Conçu loin des principes de bonne gouvernance (participation et concertation), le régime proposé était aussi inapplicable et incontrôlable par une administration qui peine déjà à faire respecter des décrets tel celui relatif à l’interdiction de chasse au sein des territoires clôturés. Et cela, sans compter sur les réalités de cette administration au sein de laquelle certains agents de terrain sont aussi gardes privés à leurs heures perdues, … C’est l’efficience des propositions qui est ici en cause.
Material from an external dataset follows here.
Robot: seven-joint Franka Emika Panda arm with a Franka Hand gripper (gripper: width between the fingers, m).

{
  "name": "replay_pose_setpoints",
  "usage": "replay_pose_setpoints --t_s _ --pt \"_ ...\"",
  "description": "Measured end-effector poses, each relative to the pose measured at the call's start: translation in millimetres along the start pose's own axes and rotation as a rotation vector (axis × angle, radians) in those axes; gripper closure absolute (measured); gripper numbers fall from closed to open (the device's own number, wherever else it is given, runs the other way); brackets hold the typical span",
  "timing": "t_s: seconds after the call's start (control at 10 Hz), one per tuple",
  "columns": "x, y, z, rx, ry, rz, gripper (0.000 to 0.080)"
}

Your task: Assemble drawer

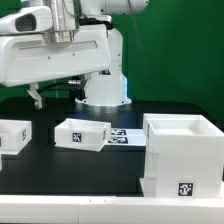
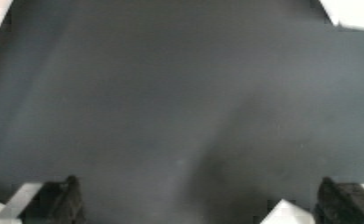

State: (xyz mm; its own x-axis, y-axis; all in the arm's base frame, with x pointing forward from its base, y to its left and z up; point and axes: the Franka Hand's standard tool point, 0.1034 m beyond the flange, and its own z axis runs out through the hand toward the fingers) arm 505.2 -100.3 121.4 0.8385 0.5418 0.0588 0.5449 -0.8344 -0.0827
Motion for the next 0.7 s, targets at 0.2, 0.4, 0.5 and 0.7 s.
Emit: replay_pose_setpoints --t_s 0.2,0.4,0.5,0.7 --pt "-5.4 3.3 0.6 -0.008 0.003 -0.100 0.0150" --pt "-39.9 6.6 3.7 -0.015 -0.004 -0.245 0.0150" --pt "-63.2 7.8 1.1 -0.026 -0.004 -0.290 0.0150" --pt "-101.8 22.1 6.3 -0.003 0.016 -0.446 0.0150"
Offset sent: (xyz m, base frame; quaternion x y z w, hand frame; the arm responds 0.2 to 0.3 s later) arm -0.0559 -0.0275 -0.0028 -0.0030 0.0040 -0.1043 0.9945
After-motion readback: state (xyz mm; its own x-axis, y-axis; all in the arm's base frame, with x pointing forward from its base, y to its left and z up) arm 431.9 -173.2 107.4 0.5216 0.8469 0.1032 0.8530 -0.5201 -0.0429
…à la bonne gouvernance imposée

Après l’échec des premières concertations et le changement de gouvernement, le nouveau Ministre, Benoît Lutgen, privilégie un régime qui aurait l’accord des différentes parties prenantes. Le Forum Natura 2000 regroupant la Fédération IEW, la FWA, NTF et l’UVCW est ainsi initié par le Politique. S’il s’agit d’un premier pas vers la bonne gouvernance, ce Forum est en quelque sorte « imposé » à son administration. Une partie de celle-ci le perçoit inévitablement comme un rival et non comme une opportunité. Elle se sentira souvent exclue du processus alors qu’elle aurait pu y jouer un rôle important.

Le Forum prend le relais

En 2006, le Forum Natura 2000 propose une révision du régime sur base des principes suivants : développement d’un régime de protection proportionnel aux actes visés, indemnisation des contraintes, aides incitatives à la gestion et la restauration des milieux, mise en ½uvre plus ambitieuse en forêt publique et instauration d’une structure d’encadrement des gestionnaires portées par les partenaires du Forum.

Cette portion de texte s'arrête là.